RE: [Corpora-List] Resources concerning multilabel problem

From: Ralf Steinberger (ralf.steinberger@jrc.it)
Date: Fri Aug 18 2006 - 14:32:18 MET DST

  • Next message: radev@umich.edu: "Re: [Corpora-List] Resources concerning multilabel problem"

    Dear Cecilie,

     

    We have recently made available the JRC-Acquis corpus, which is a
    multilingual (21 languages) document collection multi-labelled according to
    the Eurovoc thesaurus and aligned at paragraph level for each of the 210
    language pairs. You find it for download at:

     

          http://langtech.jrc.it/JRC-Acquis.html

     

    Furthermore, in the 'Publications' section of our web site
    (http://langtech.jrc.it/#Publications), you find a number of papers on
    (typically multilingual) multi-label text categorisation applications (look
    mainly around the years 2002-2004), including the following:

     

    Pouliquen Bruno, Ralf Steinberger & Camelia Ignat (2003). Automatic
    <http://langtech.jrc.it/Documents/EuroLan-03_Pouliquen-Steinberger-et-al.pdf
    > Annotation of Multilingual Text Collections with a Conceptual Thesaurus.
    In: Proceedings of the Workshop Ontologies and Information Extraction at the
    Summer School The Semantic Web and Language Technology - Its Potential and
    Practicalities (EUROLAN'2003). Bucharest, Romania, 28 July - 8 August 2003.

    The text categorisation approach described in that paper is used as the
    major ingredient in our daily news analysis system NewsExplorer (freely
    accessible at http://press.jrc.it/NewsExplorer) to link related news across
    languages.

     

    I hope this helps.

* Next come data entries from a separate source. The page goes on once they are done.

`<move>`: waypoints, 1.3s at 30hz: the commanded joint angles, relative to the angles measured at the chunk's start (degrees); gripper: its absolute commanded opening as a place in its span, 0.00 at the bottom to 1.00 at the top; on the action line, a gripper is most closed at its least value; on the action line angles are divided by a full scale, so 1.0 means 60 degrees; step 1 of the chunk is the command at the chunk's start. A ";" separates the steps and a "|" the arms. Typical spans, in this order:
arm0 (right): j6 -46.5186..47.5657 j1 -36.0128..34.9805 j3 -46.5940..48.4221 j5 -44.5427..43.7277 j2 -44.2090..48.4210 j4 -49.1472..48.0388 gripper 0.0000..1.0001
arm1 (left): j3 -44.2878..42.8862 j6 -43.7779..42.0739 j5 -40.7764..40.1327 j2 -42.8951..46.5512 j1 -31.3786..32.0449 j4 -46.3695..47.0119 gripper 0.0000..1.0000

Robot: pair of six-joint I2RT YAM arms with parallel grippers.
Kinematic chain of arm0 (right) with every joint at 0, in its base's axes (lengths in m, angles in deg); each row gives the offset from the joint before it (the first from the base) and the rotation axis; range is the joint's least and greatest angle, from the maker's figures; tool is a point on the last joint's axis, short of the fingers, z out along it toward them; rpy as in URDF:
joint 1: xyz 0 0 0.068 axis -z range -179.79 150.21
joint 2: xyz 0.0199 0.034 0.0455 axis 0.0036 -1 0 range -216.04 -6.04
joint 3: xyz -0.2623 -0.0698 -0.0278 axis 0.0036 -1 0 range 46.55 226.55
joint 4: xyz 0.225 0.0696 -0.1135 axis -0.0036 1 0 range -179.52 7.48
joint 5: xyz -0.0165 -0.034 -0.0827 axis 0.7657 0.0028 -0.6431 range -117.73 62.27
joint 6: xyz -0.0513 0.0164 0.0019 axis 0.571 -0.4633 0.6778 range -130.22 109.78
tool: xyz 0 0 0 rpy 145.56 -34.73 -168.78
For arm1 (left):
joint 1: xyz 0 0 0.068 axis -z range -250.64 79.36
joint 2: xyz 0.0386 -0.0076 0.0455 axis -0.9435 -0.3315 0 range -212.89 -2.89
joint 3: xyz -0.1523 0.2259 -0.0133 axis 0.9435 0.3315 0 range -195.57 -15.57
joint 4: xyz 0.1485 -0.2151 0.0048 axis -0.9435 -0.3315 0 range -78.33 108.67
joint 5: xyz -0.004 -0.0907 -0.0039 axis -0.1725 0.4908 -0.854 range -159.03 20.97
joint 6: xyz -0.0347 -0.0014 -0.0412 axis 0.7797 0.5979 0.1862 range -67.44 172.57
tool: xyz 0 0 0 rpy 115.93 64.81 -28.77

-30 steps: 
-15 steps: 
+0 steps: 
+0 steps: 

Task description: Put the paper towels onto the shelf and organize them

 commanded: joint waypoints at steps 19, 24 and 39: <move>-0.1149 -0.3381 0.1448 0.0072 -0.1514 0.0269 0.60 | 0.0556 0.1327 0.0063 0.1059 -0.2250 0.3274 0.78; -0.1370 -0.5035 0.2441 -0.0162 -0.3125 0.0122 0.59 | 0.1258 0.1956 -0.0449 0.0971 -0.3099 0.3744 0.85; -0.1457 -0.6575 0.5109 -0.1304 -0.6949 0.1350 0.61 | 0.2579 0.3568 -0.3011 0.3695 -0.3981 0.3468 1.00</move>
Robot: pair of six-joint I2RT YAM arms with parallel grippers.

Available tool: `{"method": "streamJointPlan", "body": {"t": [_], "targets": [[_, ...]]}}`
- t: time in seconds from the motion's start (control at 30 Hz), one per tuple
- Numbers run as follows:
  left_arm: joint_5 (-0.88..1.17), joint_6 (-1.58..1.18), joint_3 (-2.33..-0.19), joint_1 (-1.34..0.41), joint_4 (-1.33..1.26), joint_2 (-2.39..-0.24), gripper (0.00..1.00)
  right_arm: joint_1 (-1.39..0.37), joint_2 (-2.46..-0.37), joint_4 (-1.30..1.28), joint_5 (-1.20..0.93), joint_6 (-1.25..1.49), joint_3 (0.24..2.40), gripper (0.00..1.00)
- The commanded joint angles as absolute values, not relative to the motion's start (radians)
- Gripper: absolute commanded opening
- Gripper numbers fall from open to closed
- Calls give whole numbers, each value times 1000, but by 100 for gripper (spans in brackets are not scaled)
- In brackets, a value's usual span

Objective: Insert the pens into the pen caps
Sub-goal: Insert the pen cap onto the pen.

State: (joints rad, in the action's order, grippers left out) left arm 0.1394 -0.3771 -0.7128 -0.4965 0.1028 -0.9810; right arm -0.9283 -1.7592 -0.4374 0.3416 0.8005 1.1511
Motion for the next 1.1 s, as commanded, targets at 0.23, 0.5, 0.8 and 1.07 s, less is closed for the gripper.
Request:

All the best,

     

    Ralf

     

     

     

     

    Ralf Steinberger ( <mailto:Ralf.Steinberger@jrc.it> Ralf.Steinberger@jrc.it)

    European Commission - Joint Research Centre (JRC)
    IPSC - SeS - Language Technology ( <http://langtech.jrc.it/>
    http://langtech.jrc.it, <http://press.jrc.it/NewsExplorer/>
    http://press.jrc.it/NewsExplorer)
    T.P. 267, Via Fermi 1
    21020 Ispra (VA), Italy
    Tel: +39 0332 78-6271
    Fax: +39 0332 78-5154
    Secretary: +39 0332 78-5648 or 9478

     

    New URL: http://langtech.jrc.it <http://langtech.jrc.it/> . The previous
    address http://www.jrc.it/langtech will only be valid for a few more months.

     

     

     

     

    -----Original Message-----
    From: owner-corpora@lists.uib.no [mailto:owner-corpora@lists.uib.no] On
    Behalf Of Cecilie Desiree Widsteen
    Sent: 18 August 2006 11:09
    To: Corpora list
    Subject: [Corpora-List] Resources concerning multilabel problem

     

    Hello all!

     

    I am looking for resources (articles, books, webpages) concerning the

    multilabel (multiclass?) problem in the context of text classification.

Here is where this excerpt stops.